[Extracted data entries]
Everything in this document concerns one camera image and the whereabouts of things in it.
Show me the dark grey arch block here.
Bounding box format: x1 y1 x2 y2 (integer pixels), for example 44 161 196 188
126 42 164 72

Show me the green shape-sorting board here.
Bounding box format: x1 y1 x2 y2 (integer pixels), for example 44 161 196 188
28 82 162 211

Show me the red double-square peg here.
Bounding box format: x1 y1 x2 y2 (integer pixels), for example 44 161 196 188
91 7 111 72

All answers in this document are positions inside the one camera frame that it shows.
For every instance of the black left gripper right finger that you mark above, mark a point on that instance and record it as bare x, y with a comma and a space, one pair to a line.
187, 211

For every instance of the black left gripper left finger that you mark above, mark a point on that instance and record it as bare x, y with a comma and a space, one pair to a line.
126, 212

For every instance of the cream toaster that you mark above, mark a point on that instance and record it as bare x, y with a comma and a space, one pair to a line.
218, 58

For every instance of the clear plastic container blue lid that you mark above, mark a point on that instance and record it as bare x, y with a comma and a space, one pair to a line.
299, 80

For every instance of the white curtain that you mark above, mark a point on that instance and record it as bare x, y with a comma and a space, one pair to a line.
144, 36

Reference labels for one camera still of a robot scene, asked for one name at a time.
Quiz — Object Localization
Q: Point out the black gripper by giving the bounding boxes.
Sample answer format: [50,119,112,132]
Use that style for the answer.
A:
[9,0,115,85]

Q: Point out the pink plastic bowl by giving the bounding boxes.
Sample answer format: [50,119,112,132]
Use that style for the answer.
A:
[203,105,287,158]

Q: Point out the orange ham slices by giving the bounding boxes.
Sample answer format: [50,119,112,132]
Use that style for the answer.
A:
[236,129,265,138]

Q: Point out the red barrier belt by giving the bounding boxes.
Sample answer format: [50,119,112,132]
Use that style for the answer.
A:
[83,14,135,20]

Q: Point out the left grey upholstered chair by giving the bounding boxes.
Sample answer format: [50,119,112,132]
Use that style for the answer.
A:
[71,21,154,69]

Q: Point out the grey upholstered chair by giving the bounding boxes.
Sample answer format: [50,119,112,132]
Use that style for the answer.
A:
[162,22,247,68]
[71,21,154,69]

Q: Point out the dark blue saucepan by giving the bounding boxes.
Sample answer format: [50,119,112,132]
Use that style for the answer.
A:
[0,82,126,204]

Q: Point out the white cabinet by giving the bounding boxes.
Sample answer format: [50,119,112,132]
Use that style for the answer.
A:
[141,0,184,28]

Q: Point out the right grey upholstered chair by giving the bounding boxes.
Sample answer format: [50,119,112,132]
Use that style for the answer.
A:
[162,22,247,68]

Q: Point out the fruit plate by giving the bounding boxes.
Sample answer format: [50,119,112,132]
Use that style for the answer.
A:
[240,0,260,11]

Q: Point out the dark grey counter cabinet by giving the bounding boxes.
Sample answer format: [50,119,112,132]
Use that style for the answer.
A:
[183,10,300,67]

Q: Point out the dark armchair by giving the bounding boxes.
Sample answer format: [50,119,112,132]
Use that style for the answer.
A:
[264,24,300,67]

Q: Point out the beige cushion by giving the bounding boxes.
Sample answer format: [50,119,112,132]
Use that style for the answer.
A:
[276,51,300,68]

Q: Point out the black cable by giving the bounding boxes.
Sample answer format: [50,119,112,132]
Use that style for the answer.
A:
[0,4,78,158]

What is required: Read the data above and pull out each line that holds the string "grey".

Expected output:
Show me the dark grey arch block here.
Q: Point out the left grey upholstered chair by giving the bounding boxes.
Q: Point out the grey upholstered chair by giving the bounding boxes.
Q: Point out the right grey upholstered chair by giving the bounding boxes.
Q: Point out the dark grey counter cabinet by giving the bounding boxes.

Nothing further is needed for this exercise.